Nutrilite
- Type: Healthcare
- Inventor: Carl F. Rehnborg
- Inception: 1934; 91 years ago
- Manufacturer: Amway
- Available: Yes
- Website: amway.com

= Nutrilite =

Dietary supplement brand

Nutrilite is a brand of mineral, vitamin, and dietary supplements developed in 1934 by Carl F. Rehnborg. Nutrilite products are currently manufactured by Access Business Group, a subsidiary of Alticor whose products are sold via Amway worldwide. The Nutrilite brand is known as Nutriway in Denmark, Finland, Norway, Sweden, Turkey, Australia and New Zealand.

==History==
Carl F. Rehnborg developed the first vitamin and supplement products in the 1930s. His time in China between the end of 1915 and 1927, when famine and hunger were extreme, exposed him to experiences on how to help the body survive, which led him to realize the impact vitamins and nutrients have on general health. He began selling his vitamins and supplements as the California Vitamin Company. In 1939 the company was renamed Nutrilite. In 1945, Rehnborg invented a multi-level marketing selling system to distribute his vitamins. Also in 1945 Lee S. Mytinger and William S. Casselberry became exclusive national distributors and operated a company to distribute the vitamins.
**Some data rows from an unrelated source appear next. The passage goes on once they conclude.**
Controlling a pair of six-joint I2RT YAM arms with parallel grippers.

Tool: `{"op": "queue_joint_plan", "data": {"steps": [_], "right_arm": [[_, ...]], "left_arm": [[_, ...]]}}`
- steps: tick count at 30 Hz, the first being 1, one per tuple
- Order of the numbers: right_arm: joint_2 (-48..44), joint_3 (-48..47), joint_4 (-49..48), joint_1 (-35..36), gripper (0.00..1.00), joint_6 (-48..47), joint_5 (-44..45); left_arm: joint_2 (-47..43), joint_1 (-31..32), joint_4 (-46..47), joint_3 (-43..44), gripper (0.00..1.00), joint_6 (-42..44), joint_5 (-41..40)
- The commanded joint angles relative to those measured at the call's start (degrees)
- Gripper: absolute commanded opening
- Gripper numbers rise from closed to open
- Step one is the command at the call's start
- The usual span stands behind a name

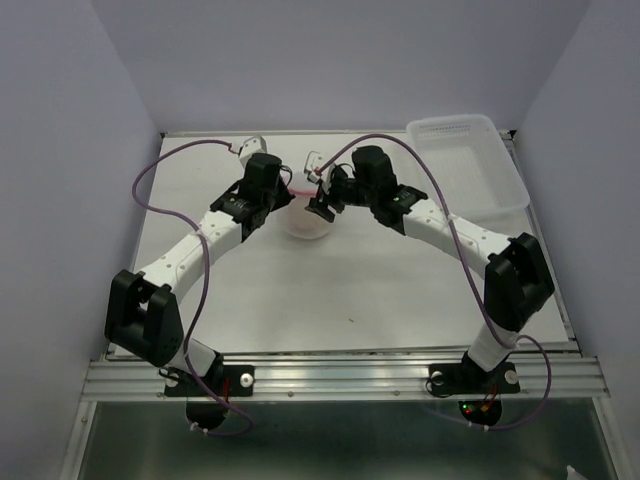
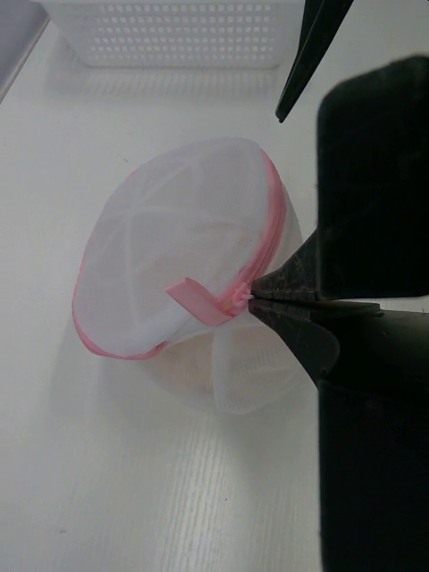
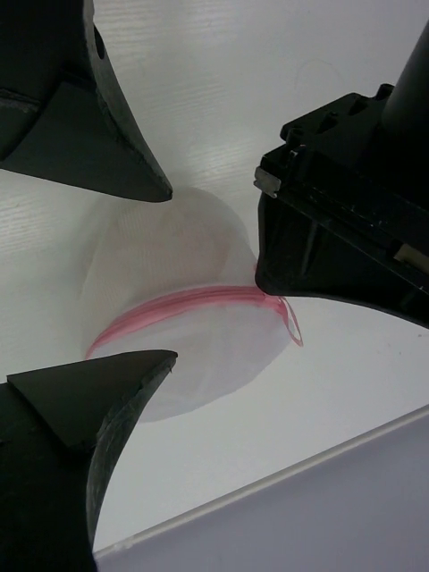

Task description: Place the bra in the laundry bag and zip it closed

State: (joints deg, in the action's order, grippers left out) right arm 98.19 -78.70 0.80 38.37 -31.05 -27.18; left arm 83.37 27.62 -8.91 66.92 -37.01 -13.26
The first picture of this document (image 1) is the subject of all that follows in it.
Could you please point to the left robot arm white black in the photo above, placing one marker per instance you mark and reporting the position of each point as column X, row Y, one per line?
column 143, row 313

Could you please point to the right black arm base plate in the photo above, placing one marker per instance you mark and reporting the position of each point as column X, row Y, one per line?
column 466, row 378

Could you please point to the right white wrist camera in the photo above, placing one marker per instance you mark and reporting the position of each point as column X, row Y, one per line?
column 314, row 169

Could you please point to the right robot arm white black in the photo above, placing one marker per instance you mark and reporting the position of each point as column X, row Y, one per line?
column 517, row 279

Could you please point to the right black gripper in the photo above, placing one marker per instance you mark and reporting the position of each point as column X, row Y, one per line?
column 325, row 196

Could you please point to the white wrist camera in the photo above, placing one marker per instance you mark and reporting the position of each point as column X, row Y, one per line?
column 314, row 169
column 250, row 146

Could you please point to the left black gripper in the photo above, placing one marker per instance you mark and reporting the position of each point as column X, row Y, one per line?
column 284, row 197

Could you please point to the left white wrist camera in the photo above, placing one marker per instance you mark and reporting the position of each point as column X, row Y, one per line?
column 250, row 146

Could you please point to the aluminium frame rail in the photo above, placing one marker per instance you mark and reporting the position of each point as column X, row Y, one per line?
column 376, row 375

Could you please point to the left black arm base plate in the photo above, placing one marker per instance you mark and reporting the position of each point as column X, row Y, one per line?
column 225, row 380

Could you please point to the white plastic basket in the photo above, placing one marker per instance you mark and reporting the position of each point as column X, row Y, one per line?
column 471, row 164

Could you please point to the white mesh laundry bag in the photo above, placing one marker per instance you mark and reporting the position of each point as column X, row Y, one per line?
column 294, row 219

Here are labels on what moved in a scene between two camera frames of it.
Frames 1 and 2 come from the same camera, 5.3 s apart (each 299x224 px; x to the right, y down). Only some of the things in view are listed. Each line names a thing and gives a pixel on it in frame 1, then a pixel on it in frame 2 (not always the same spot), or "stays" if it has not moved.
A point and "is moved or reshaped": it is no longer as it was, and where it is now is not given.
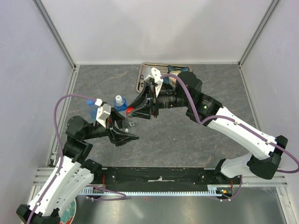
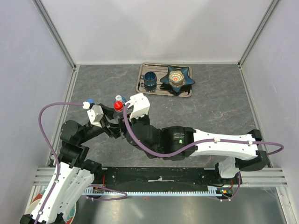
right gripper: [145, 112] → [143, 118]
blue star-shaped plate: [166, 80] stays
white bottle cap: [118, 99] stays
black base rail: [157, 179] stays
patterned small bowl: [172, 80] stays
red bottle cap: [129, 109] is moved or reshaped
The founders of Amway, Jay Van Andel and Richard DeVos, began as independent distributors selling Nutrilite products in 1949, at a time when the product's previous distributors (Mytinger and Casselberry, Inc.) were involved in a dispute with the U.S. Food and Drug Administration (FDA), which accused them of false advertising. Van Andel and DeVos rose rapidly, becoming top-selling distributors. Concerned about the FDA dispute, they launched a new company, the American Way, (later known as Amway), to use their newly created multi-level marketing system for other household products. The FDA/Mytinger-Casselberry dispute, which went to the United States Supreme Court, was resolved in favor of the FDA in the 1960s.

In 1972, Amway bought a controlling interest in the company. In 1994 they took over complete ownership.

In 2007, the Simply Nutrilite (later renamed Nutrilite Trim Advantage Body System) line was introduced. The line includes meal replacement bars, anti-oxidants, energy drinks, weight loss programs, and essential vitamins and supplements.

Carl's son Dr. Sam Rehnborg is still with the Nutrilite Company today.

==Distribution and marketing==
Nutrilite's vitamin and mineral products are distributed through a multilevel marketing structure by Amway affiliates known as Independent Business Owners (IBO) in North America and 108 other countries and territories. Nutrilite also has snacks as part of its product line.(Amway, Quixtar, and Access Group are subsidiaries of Alticor).

==Regulatory and safety issues==
In 1948, the U.S. Food and Drug Administration seized shipments of Nutrilite, then distributed by a California firm, Mytinger & Casselberry Inc. The FDA claimed that a booklet with the product made false claims that it would cure diseases. The distributor brought suit, claiming the seizures were unconstitutional. In 1950, the U.S. Supreme Court ruled that the seizure was constitutional.

In 2009, Amway voluntarily recalled three kinds of Nutrilite energy bars due to potential contamination with salmonella after the FDA tracked the peanut butter salmonella outbreak to a Peanut Corporation of America plant, a vendor Amway had used on occasion.